◆ **Assignment**:
Retype the listing that follows, word for word.

-------

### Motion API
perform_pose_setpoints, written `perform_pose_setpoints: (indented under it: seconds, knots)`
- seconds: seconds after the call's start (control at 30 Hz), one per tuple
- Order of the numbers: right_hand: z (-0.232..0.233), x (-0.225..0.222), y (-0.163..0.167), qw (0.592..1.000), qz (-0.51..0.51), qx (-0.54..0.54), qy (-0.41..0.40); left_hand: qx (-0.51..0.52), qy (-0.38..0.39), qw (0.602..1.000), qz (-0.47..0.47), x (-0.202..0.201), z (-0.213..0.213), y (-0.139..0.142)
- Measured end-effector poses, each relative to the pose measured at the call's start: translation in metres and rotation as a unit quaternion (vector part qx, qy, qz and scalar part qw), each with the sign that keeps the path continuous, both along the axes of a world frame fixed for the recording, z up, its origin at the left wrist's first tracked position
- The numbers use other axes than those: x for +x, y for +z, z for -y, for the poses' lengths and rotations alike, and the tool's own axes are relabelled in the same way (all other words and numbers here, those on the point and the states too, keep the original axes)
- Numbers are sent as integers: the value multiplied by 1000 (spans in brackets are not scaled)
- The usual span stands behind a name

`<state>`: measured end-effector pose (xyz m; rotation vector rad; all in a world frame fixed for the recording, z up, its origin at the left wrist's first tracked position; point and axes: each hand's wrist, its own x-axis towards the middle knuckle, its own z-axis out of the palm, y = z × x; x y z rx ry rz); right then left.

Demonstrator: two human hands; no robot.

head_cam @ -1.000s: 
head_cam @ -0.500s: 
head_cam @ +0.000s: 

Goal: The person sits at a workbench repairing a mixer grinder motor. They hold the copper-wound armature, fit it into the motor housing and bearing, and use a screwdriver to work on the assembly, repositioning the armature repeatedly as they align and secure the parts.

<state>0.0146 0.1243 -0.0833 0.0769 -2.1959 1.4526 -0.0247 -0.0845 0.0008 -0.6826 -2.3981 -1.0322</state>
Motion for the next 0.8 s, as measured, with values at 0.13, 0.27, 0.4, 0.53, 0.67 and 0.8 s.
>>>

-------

◆ **Solution to this problem**:
### Motion API
perform_pose_setpoints, written `perform_pose_setpoints: (indented under it: seconds, knots)`
- seconds: seconds after the call's start (control at 30 Hz), one per tuple
- Order of the numbers: right_hand: z (-0.232..0.233), x (-0.225..0.222), y (-0.163..0.167), qw (0.592..1.000), qz (-0.51..0.51), qx (-0.54..0.54), qy (-0.41..0.40); left_hand: qx (-0.51..0.52), qy (-0.38..0.39), qw (0.602..1.000), qz (-0.47..0.47), x (-0.202..0.201), z (-0.213..0.213), y (-0.139..0.142)
- Measured end-effector poses, each relative to the pose measured at the call's start: translation in metres and rotation as a unit quaternion (vector part qx, qy, qz and scalar part qw), each with the sign that keeps the path continuous, both along the axes of a world frame fixed for the recording, z up, its origin at the left wrist's first tracked position
- The numbers use other axes than those: x for +x, y for +z, z for -y, for the poses' lengths and rotations alike, and the tool's own axes are relabelled in the same way (all other words and numbers here, those on the point and the states too, keep the original axes)
- Numbers are sent as integers: the value multiplied by 1000 (spans in brackets are not scaled)
- The usual span stands behind a name

`<state>`: measured end-effector pose (xyz m; rotation vector rad; all in a world frame fixed for the recording, z up, its origin at the left wrist's first tracked position; point and axes: each hand's wrist, its own x-axis towards the middle knuckle, its own z-axis out of the palm, y = z × x; x y z rx ry rz); right then left.

Demonstrator: two human hands; no robot.

head_cam @ -1.000s: 
head_cam @ -0.500s: 
head_cam @ +0.000s: 

Goal: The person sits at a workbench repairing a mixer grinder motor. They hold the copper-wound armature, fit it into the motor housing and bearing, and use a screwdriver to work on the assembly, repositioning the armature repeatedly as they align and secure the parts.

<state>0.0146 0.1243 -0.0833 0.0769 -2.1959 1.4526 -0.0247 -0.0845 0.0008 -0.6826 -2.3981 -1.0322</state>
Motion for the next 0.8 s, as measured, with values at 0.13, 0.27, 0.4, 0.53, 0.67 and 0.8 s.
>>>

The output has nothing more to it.